_WHAT IS BEING ASKED_
Give the lines below again exactly, starting with the line that holds "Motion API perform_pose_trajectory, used" and going on through the line that holds "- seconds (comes".

-------- EXTRACTED DATA

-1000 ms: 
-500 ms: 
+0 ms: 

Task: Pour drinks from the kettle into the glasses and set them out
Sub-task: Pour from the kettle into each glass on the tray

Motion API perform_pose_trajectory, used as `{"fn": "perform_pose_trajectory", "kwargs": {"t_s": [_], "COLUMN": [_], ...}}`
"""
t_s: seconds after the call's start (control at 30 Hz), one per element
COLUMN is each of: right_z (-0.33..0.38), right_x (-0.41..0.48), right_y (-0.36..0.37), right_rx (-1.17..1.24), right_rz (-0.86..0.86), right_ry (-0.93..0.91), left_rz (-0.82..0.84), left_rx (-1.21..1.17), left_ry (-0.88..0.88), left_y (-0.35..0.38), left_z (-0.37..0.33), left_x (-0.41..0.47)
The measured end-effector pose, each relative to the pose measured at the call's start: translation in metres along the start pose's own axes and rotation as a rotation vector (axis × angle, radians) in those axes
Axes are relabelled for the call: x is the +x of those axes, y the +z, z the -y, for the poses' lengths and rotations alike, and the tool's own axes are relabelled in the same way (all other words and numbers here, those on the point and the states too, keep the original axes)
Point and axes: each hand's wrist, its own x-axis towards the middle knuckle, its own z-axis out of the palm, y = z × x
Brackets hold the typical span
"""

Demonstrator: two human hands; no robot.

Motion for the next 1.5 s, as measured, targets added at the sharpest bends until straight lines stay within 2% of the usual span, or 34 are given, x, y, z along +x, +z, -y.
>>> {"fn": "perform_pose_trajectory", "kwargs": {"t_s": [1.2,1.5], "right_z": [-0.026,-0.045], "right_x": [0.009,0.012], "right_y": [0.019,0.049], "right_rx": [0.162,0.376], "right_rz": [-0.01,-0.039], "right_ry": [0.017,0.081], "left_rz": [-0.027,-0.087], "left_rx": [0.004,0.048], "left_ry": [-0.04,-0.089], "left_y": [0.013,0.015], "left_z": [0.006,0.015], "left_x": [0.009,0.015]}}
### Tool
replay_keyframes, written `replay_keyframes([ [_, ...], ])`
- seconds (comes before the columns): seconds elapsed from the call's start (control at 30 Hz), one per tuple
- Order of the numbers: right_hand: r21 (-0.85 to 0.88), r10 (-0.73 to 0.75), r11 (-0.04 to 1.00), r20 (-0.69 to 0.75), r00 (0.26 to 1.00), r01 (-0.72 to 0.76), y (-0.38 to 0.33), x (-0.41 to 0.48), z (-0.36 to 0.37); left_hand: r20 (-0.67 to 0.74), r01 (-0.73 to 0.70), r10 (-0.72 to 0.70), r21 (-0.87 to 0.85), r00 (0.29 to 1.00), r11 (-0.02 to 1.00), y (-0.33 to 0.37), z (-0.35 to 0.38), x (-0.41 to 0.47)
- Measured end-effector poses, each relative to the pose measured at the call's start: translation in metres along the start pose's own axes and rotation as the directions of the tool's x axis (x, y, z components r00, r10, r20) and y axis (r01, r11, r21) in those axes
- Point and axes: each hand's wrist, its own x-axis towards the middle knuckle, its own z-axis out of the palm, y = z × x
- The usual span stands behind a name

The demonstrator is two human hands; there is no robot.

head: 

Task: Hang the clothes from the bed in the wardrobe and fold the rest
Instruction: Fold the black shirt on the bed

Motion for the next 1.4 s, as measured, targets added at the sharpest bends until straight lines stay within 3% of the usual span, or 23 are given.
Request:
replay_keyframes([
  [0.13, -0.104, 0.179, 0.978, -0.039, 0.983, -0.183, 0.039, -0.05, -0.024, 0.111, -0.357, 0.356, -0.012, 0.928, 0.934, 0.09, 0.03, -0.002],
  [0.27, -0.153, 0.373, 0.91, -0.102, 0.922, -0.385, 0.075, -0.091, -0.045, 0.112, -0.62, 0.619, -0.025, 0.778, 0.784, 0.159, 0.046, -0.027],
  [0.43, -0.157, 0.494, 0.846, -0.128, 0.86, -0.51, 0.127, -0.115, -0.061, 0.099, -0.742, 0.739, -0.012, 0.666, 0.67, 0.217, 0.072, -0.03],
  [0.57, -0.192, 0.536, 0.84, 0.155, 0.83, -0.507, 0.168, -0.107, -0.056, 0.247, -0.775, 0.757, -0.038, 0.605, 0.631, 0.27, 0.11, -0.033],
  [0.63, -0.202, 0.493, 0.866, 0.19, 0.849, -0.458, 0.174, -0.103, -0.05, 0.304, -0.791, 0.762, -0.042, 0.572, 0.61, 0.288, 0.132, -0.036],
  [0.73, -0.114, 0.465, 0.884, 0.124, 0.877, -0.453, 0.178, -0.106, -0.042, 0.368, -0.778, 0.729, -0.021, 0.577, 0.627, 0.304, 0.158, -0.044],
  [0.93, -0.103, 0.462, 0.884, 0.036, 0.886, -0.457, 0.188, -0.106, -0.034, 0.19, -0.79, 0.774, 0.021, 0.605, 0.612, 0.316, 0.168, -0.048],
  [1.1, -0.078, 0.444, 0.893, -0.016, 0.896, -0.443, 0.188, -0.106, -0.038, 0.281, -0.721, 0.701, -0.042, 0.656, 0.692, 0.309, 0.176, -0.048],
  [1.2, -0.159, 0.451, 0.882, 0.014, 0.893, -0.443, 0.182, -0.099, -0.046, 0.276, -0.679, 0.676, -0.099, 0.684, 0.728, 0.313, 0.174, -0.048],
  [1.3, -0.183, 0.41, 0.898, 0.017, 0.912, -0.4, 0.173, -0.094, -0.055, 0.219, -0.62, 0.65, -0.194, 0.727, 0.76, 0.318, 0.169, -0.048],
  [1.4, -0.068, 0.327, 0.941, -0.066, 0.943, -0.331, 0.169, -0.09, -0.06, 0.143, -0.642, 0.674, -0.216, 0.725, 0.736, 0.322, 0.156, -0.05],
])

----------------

_SOLUTION TO THIS PROBLEM_
Motion API perform_pose_trajectory, used as `{"fn": "perform_pose_trajectory", "kwargs": {"t_s": [_], "COLUMN": [_], ...}}`
"""
t_s: seconds after the call's start (control at 30 Hz), one per element
COLUMN is each of: right_z (-0.33..0.38), right_x (-0.41..0.48), right_y (-0.36..0.37), right_rx (-1.17..1.24), right_rz (-0.86..0.86), right_ry (-0.93..0.91), left_rz (-0.82..0.84), left_rx (-1.21..1.17), left_ry (-0.88..0.88), left_y (-0.35..0.38), left_z (-0.37..0.33), left_x (-0.41..0.47)
The measured end-effector pose, each relative to the pose measured at the call's start: translation in metres along the start pose's own axes and rotation as a rotation vector (axis × angle, radians) in those axes
Axes are relabelled for the call: x is the +x of those axes, y the +z, z the -y, for the poses' lengths and rotations alike, and the tool's own axes are relabelled in the same way (all other words and numbers here, those on the point and the states too, keep the original axes)
Point and axes: each hand's wrist, its own x-axis towards the middle knuckle, its own z-axis out of the palm, y = z × x
Brackets hold the typical span
"""

Demonstrator: two human hands; no robot.

Motion for the next 1.5 s, as measured, targets added at the sharpest bends until straight lines stay within 2% of the usual span, or 34 are given, x, y, z along +x, +z, -y.
>>> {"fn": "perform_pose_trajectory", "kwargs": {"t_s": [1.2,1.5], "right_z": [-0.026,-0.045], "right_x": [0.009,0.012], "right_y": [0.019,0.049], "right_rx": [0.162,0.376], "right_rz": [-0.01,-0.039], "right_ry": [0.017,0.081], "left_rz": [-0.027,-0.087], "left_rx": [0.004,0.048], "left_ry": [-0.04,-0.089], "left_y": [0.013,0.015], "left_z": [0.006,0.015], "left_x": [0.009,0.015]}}
### Tool
replay_keyframes, written `replay_keyframes([ [_, ...], ])`
- seconds (comes before the columns): seconds elapsed from the call's start (control at 30 Hz), one per tuple

The requested output has been produced.